Note: Healthcare workers (HCW) in this context are defined broadly as persons working in facilities who provide direct care to patients including physicians, nurses, pharmacists, allied healthcare professionals, diagnostic staff, ancillary staff, contracted staff, volunteers, students, and trainees.

  1. What is the frequency and severity of harms associated with HCW implicit bias? 
  2. What patient safety measures or indicators have been used to examine the harm associated with HCW implicit bias?
  3. What training and education related PSPs have been used to prevent or mitigate the harms associated with HCW implicit bias and in what settings have they been used?
  4. What is the rationale for PSPs related to HCW implicit bias training and education used to prevent or mitigate the harms?
  5. What are the effectiveness and unintended effects of HCW implicit bias training and education PSPs?
  6. What are common barriers and facilitators to implementing HCW implicit bias training and education PSPs?
  7. What resources (e.g., cost, staff, time) are required for implementation HCW implicit bias training and education PSPs?
  8. What toolkits are available to support implementation of HCW implicit bias training and education PSPs?

 

The Agency for Healthcare Research and Quality (AHRQ) Making Healthcare Safer (MHS) reports consolidate information for healthcare providers, health system administrators, researchers, and government agencies about practices that can improve patient safety across the healthcare system—from hospitals to primary care practices, long-term care facilities, and other healthcare settings. In Spring of 2023, AHRQ launched its fourth iteration of the MHS Report (MHS IV).

Implicit bias as a PSP was identified as high priority for inclusion in the MHS IV reports using a modified Delphi technique by a Technical Expert Panel (TEP) that met in December 2022. The TEP included 15 experts in patient safety with representatives of governmental agencies, healthcare stakeholders, clinical specialists, experts in patient safety issues, and a patient/consumer perspective.
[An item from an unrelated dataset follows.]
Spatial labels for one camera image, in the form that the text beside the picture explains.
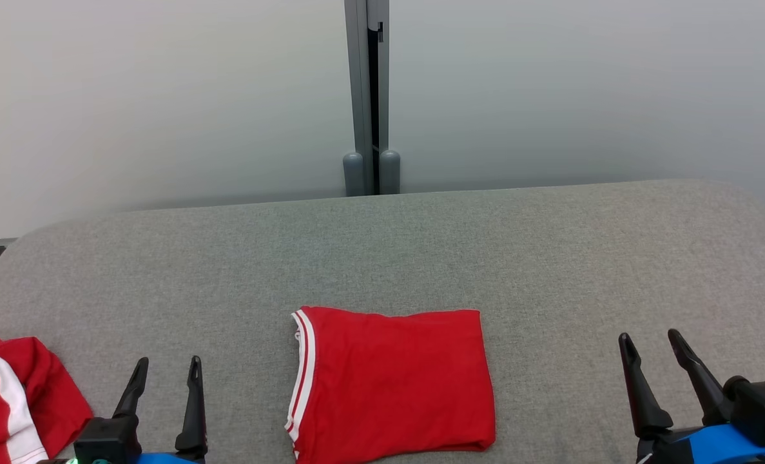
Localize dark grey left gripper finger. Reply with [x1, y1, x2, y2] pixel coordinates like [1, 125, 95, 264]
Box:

See the Making Healthcare Safer IV Prioritization Report for additional details.1

Implicit biases are unconscious attitudes and beliefs that may influence behaviors such as nonverbal communication, healthcare worker (HCW) perceptions and clinical assessments about patients, and decisions about patient management.2 For the context of this review, HCWs are defined broadly as persons working in facilities who provide direct care to patients including physicians, nurses, pharmacists, allied healthcare professionals, diagnostic staff, ancillary staff, contracted staff, volunteers, students, and trainees. Implicit biases operate outside conscious awareness and are often anchored on patient characteristics such as race, ethnicity, and gender.3 These biases permeate healthcare and can influence judgment and contribute to discriminatory behavior.4,5 More specifically, HCW implicit bias may lead to inequitable care delivery and poor patient outcomes, perpetuating well-known disparities.6 For example, a recent systematic review revealed that many HCWs had negative bias towards non-White people, as measured by the Implicit Association Test (IAT), which negatively impacted patient–provider interactions, treatment decisions, treatment adherence, and patient health outcomes.7 Indeed, another review found that increased provider racial and ethnic bias, as measured by the IAT, consistently correlated with poorer patient-provider interactions.8 An additional review also showed that physicians demonstrated an implicit preference for White people, as measured by the IAT, but this bias appeared to influence clinical decision-making in only 2 of the 9 qualifying studies.9 Racial inequities in perinatal care in particular have garnered substantial attention and have motivated efforts to mitigate implicit bias.10 Addressing implicit bias is a fundamental, professional responsibility of all healthcare institutions and providers.11 HCW implicit bias training and education PSPs may aid in addressing such bias and its negative consequences.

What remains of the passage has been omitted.